Where the records below show the word "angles" in a line, please copy that line.

Exercise input: Begin

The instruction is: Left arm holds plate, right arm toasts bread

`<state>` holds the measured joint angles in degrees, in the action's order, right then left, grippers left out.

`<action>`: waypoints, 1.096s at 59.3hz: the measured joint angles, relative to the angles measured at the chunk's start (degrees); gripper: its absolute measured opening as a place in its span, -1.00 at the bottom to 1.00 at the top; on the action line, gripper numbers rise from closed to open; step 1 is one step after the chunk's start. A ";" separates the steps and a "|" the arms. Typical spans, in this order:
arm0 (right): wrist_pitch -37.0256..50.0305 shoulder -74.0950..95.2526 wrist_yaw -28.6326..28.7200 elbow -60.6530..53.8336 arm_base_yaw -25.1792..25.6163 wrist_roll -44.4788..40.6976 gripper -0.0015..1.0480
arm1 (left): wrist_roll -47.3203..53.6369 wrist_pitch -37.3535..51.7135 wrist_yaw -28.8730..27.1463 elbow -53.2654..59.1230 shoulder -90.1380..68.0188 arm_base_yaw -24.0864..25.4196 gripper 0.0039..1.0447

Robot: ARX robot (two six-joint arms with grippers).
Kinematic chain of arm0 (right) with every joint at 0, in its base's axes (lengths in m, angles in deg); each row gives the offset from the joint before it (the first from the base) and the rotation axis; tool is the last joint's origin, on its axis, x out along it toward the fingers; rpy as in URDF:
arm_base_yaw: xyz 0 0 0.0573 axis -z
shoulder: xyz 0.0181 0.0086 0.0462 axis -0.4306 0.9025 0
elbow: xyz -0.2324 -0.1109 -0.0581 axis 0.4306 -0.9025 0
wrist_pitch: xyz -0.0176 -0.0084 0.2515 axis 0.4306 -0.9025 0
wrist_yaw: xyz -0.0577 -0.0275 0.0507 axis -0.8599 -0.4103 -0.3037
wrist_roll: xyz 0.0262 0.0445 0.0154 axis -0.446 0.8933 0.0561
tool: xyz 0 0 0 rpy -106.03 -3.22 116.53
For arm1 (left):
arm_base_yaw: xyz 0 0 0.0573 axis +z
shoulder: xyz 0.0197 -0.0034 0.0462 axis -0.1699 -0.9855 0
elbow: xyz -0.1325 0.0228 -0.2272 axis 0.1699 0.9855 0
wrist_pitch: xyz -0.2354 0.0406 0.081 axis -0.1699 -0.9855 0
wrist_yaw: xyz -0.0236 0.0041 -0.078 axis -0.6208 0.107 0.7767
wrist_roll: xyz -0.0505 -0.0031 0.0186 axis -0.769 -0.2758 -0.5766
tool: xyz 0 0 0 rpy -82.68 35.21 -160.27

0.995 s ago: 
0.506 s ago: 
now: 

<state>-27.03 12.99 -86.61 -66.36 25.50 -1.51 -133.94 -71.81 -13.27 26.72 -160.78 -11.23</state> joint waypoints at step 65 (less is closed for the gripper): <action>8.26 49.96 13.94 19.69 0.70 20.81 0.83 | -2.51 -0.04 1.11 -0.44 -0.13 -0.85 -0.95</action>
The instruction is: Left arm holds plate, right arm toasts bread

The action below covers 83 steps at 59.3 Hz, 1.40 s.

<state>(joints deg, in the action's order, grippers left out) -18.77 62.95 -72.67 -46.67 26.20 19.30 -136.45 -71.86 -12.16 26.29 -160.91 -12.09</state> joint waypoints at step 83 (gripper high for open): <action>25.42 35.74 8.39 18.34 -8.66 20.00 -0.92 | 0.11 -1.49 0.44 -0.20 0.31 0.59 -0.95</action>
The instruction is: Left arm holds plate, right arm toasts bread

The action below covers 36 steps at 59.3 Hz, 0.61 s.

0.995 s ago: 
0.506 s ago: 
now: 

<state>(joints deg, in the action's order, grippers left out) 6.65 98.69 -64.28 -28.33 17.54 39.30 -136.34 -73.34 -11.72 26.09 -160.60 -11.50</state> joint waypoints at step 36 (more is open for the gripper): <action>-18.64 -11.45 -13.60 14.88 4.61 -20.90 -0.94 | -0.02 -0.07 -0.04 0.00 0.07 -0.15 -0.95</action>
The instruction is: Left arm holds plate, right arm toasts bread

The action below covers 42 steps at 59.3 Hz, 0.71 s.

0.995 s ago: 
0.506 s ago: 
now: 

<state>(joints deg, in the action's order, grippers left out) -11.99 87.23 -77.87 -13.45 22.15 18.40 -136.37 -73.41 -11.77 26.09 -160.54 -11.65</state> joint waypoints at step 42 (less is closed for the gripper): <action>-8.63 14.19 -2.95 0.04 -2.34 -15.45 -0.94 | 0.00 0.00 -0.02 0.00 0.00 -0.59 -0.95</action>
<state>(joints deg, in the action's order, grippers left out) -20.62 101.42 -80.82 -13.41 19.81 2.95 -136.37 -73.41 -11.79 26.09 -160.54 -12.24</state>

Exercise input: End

◆ **Exercise result**
`<state>` holds the measured joint angles in degrees, in the action's order, right then left, grippers left out.
`<action>`: waypoints, 1.096s at 59.3hz: the measured joint angles, relative to the angles measured at the chunk's start (degrees); gripper: its absolute measured opening as a place in its span, -1.00 at the bottom to 1.00 at the top; on the action line, gripper numbers rise from closed to open; step 1 is one step after the chunk's start. A ";" separates the steps and a "|" the arms. Typical spans, in this order:
Kinematic chain of arm0 (right) with every joint at 0, in its base's axes (lengths in m, angles in deg); each row gives the offset from the joint before it (the first from the base) and the rotation axis; tool is the last joint's origin, on its axis, x out along it toward the fingers; rpy as in URDF:

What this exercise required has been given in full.